WORK TO COMPLETE. Restate the data below word for word, keeping each line intact.

EXERCISE DATA.
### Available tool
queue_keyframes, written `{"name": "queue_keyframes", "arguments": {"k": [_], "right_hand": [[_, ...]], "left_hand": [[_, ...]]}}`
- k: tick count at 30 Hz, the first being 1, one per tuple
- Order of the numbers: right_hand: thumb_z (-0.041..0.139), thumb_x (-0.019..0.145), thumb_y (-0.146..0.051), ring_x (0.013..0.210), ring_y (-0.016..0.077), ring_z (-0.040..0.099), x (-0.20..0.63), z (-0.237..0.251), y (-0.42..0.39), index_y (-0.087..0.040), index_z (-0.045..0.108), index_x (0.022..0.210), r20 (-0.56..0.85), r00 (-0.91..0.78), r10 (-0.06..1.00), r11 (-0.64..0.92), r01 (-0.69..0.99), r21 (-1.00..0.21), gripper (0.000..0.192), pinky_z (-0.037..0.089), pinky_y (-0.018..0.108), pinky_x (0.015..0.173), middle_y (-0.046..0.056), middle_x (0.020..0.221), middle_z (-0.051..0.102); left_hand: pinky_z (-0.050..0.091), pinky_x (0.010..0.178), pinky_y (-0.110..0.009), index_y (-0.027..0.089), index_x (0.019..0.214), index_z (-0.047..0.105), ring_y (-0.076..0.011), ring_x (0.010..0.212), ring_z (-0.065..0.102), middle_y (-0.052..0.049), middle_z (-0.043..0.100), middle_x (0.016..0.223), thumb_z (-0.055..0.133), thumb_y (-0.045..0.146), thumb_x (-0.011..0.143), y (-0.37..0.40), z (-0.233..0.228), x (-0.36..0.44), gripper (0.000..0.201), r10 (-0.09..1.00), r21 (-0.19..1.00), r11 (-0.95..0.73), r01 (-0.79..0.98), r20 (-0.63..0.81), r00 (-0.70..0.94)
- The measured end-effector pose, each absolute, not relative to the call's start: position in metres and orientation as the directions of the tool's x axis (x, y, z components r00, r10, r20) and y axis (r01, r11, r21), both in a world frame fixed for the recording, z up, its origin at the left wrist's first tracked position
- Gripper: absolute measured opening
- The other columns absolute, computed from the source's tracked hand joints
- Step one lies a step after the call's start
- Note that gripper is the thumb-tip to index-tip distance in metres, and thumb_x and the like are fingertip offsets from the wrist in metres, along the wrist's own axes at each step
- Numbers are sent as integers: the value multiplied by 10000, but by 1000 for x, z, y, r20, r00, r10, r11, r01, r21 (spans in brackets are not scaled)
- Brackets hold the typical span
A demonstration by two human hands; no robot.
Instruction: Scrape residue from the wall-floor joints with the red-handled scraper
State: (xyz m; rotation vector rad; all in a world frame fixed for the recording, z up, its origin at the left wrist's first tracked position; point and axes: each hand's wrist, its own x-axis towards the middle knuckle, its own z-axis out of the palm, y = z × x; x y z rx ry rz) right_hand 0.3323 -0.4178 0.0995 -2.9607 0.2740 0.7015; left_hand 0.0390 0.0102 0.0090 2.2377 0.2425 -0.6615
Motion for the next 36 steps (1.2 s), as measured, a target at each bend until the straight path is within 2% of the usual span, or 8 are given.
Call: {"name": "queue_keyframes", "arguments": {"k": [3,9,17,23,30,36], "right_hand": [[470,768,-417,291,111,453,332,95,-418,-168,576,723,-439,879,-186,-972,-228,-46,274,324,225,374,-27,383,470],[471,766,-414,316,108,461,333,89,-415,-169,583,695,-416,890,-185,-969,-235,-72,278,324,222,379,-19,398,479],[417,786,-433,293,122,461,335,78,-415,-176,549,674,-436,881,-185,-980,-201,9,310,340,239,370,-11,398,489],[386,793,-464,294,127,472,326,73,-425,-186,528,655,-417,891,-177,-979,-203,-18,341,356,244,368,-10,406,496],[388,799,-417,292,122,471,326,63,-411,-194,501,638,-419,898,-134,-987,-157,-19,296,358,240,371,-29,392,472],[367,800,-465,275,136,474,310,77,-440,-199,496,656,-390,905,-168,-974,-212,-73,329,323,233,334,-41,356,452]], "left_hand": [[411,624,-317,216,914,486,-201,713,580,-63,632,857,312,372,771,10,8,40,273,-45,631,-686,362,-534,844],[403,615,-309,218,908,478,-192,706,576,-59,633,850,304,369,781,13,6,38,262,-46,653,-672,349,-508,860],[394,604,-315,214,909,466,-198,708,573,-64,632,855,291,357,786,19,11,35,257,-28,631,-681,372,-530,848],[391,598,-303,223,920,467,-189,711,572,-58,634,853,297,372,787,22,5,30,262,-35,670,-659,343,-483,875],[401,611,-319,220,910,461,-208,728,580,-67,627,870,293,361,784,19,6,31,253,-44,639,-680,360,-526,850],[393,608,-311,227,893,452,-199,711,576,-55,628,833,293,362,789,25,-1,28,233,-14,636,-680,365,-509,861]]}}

TASK RESULT.
### Available tool
queue_keyframes, written `{"name": "queue_keyframes", "arguments": {"k": [_], "right_hand": [[_, ...]], "left_hand": [[_, ...]]}}`
- k: tick count at 30 Hz, the first being 1, one per tuple
- Order of the numbers: right_hand: thumb_z (-0.041..0.139), thumb_x (-0.019..0.145), thumb_y (-0.146..0.051), ring_x (0.013..0.210), ring_y (-0.016..0.077), ring_z (-0.040..0.099), x (-0.20..0.63), z (-0.237..0.251), y (-0.42..0.39), index_y (-0.087..0.040), index_z (-0.045..0.108), index_x (0.022..0.210), r20 (-0.56..0.85), r00 (-0.91..0.78), r10 (-0.06..1.00), r11 (-0.64..0.92), r01 (-0.69..0.99), r21 (-1.00..0.21), gripper (0.000..0.192), pinky_z (-0.037..0.089), pinky_y (-0.018..0.108), pinky_x (0.015..0.173), middle_y (-0.046..0.056), middle_x (0.020..0.221), middle_z (-0.051..0.102); left_hand: pinky_z (-0.050..0.091), pinky_x (0.010..0.178), pinky_y (-0.110..0.009), index_y (-0.027..0.089), index_x (0.019..0.214), index_z (-0.047..0.105), ring_y (-0.076..0.011), ring_x (0.010..0.212), ring_z (-0.065..0.102), middle_y (-0.052..0.049), middle_z (-0.043..0.100), middle_x (0.016..0.223), thumb_z (-0.055..0.133), thumb_y (-0.045..0.146), thumb_x (-0.011..0.143), y (-0.37..0.40), z (-0.233..0.228), x (-0.36..0.44), gripper (0.000..0.201), r10 (-0.09..1.00), r21 (-0.19..1.00), r11 (-0.95..0.73), r01 (-0.79..0.98), r20 (-0.63..0.81), r00 (-0.70..0.94)
- The measured end-effector pose, each absolute, not relative to the call's start: position in metres and orientation as the directions of the tool's x axis (x, y, z components r00, r10, r20) and y axis (r01, r11, r21), both in a world frame fixed for the recording, z up, its origin at the left wrist's first tracked position
- Gripper: absolute measured opening
- The other columns absolute, computed from the source's tracked hand joints
- Step one lies a step after the call's start
- Note that gripper is the thumb-tip to index-tip distance in metres, and thumb_x and the like are fingertip offsets from the wrist in metres, along the wrist's own axes at each step
- Numbers are sent as integers: the value multiplied by 10000, but by 1000 for x, z, y, r20, r00, r10, r11, r01, r21 (spans in brackets are not scaled)
- Brackets hold the typical span
A demonstration by two human hands; no robot.
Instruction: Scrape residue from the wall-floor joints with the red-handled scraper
State: (xyz m; rotation vector rad; all in a world frame fixed for the recording, z up, its origin at the left wrist's first tracked position; point and axes: each hand's wrist, its own x-axis towards the middle knuckle, its own z-axis out of the palm, y = z × x; x y z rx ry rz) right_hand 0.3323 -0.4178 0.0995 -2.9607 0.2740 0.7015; left_hand 0.0390 0.0102 0.0090 2.2377 0.2425 -0.6615
Motion for the next 36 steps (1.2 s), as measured, a target at each bend until the straight path is within 2% of the usual span, or 8 are given.
Call: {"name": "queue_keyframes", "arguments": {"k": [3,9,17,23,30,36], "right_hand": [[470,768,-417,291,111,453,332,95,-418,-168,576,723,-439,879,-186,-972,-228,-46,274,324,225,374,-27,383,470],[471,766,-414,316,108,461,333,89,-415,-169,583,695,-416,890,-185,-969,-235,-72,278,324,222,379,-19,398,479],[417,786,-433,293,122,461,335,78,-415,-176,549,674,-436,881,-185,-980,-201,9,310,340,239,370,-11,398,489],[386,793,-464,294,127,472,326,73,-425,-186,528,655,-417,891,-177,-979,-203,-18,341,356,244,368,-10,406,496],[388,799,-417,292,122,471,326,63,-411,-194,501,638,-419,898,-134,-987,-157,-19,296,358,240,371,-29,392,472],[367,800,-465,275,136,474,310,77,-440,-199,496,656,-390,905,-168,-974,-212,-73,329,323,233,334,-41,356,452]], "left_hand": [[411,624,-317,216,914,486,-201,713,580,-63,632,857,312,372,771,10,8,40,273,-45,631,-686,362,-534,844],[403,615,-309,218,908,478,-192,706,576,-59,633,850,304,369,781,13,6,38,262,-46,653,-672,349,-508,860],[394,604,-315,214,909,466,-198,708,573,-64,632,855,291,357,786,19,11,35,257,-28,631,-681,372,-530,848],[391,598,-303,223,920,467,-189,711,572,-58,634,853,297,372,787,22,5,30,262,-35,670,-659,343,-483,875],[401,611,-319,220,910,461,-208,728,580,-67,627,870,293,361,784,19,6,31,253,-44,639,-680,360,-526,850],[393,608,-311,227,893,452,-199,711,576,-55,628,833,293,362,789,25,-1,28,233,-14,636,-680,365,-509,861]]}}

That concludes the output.